Document Type: Original Article
Molecular Biology Research Center, Baqiyatallah University of Medical Sciences, Tehran, Iran
Applied Biotechnology Research Center, Baqiyatallah University of Medical Sciences, Tehran, Iran
Department of Biology, Payam Noor University, Isfahan, Iran
Abrin, known as a ribosome inactivating protein (RIP), is a high cytotoxic plant protein. The high lethality, low cost, and easy access to this plant and its seeds have led to this toxin to be used in crimes and terrorist acts. Since, obtaining purified toxins requires advanced laboratory equipment and complex procedures, it seems that the perpetrators of such crimes use crude extracts. As a result, it was hypothesized that remaining the specific toxin genes in these extracts can provide the advantage of using PCR assay to identify abrin gene which refers to the existence of its toxin. We used a new rapid molecular method for the detection of the abrin gene by PCR. In this regard, specific primers were designed and the required DNA was extracted from Rosary pie samples using cetyltrimethylammonium bromide-polyvinylpyrrolidone (CTAB-PVP) method and PCR protocol was performed using specific primers. Then, assay’s sensitivity was analyzed using serial dilution method.

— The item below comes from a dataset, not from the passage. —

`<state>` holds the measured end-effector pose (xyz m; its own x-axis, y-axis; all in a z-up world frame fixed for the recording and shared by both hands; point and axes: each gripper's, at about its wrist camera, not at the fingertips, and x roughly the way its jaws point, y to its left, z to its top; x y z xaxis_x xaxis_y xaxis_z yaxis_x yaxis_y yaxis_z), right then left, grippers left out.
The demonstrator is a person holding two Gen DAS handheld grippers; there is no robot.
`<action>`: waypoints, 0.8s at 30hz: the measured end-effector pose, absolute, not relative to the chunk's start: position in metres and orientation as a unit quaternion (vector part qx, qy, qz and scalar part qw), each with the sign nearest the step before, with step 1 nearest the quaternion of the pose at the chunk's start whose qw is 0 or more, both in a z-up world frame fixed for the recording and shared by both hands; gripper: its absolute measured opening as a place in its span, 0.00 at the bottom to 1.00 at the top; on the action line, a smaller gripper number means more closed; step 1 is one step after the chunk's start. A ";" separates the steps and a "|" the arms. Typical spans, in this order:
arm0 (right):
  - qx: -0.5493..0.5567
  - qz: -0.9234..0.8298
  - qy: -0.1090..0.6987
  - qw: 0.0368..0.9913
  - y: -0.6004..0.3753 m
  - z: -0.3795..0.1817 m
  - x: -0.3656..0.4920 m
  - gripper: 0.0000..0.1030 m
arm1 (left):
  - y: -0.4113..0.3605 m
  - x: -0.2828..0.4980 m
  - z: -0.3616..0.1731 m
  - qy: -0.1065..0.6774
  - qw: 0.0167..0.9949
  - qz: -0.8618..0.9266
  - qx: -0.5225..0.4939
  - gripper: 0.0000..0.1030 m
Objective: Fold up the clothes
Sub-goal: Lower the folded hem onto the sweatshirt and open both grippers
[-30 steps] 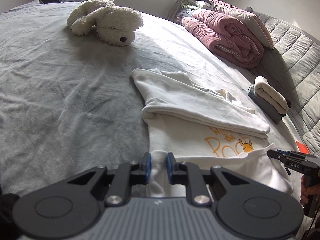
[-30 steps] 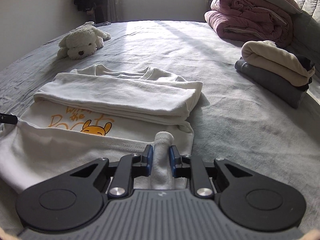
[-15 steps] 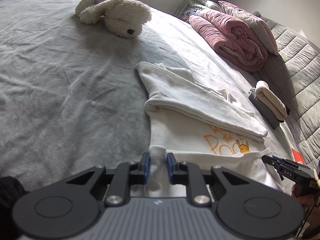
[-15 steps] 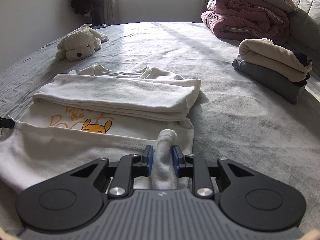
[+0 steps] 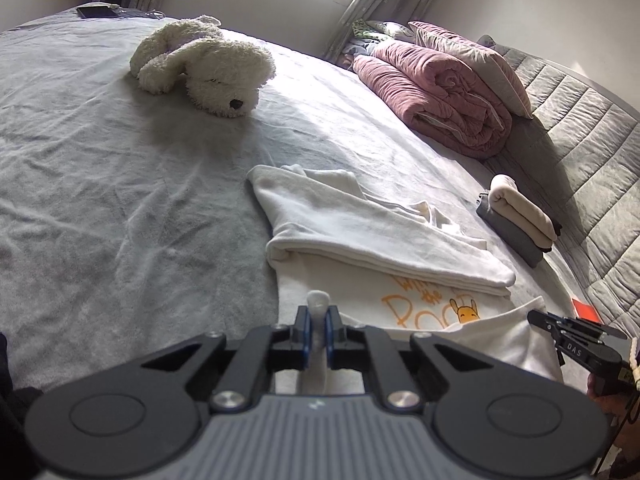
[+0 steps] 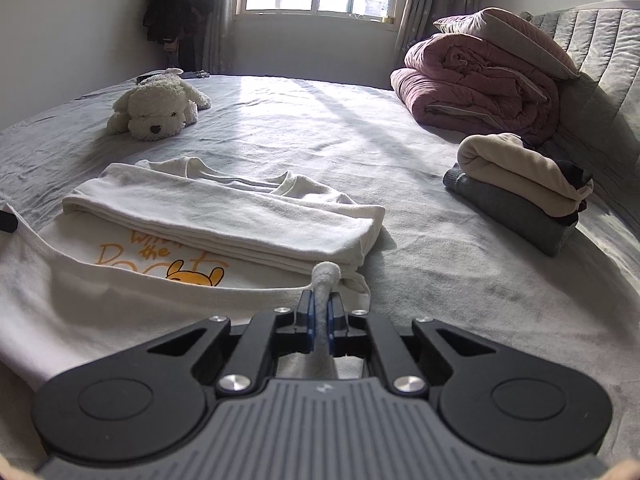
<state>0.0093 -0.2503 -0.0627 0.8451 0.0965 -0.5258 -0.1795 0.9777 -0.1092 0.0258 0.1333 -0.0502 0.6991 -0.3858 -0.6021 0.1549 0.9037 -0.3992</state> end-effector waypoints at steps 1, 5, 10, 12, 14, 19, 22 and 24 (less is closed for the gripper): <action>-0.083 0.068 0.261 0.959 -0.250 -0.061 0.007 0.05 | 0.133 0.026 -0.048 0.353 0.910 -0.148 -0.162 0.07; -0.100 0.053 0.229 0.967 -0.252 -0.054 0.000 0.05 | 0.132 0.029 -0.039 0.329 0.919 -0.145 -0.163 0.07; -0.111 0.039 0.211 0.970 -0.255 -0.058 0.004 0.05 | 0.123 0.040 -0.038 0.303 0.930 -0.136 -0.159 0.07; -0.112 0.035 0.215 0.970 -0.256 -0.062 0.009 0.05 | 0.117 0.047 -0.041 0.298 0.934 -0.130 -0.150 0.07; -0.112 0.030 0.218 0.969 -0.256 -0.069 0.015 0.05 | 0.109 0.055 -0.048 0.295 0.939 -0.118 -0.132 0.07; -0.122 0.026 0.228 0.966 -0.255 -0.084 0.028 0.05 | 0.101 0.069 -0.075 0.318 0.939 -0.080 -0.105 0.07; -0.118 0.027 0.261 0.958 -0.256 -0.096 0.037 0.05 | 0.099 0.071 -0.084 0.321 0.940 -0.074 -0.090 0.09; -0.114 0.024 0.266 0.957 -0.257 -0.100 0.037 0.06 | 0.097 0.070 -0.087 0.321 0.941 -0.070 -0.079 0.11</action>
<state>0.0370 -0.2566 -0.0996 0.8573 -0.0149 -0.5147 -0.1062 0.9730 -0.2050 0.0701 0.0967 -0.0869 0.7844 -0.1816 -0.5930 0.0808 0.9779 -0.1926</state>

The results of this study revealed that designed and selected primers sequence for toxin’s gene function as specific. The desired product size was obtained and sequencing of PCR products showed up to 90% similarity with known sequence for each molecule. According to these results, the developed rapid molecular method for detection of abrin toxin gene can be considered as a sensitive and low-cost detection method for this toxin gene in cases of suspection to bioterrorism event.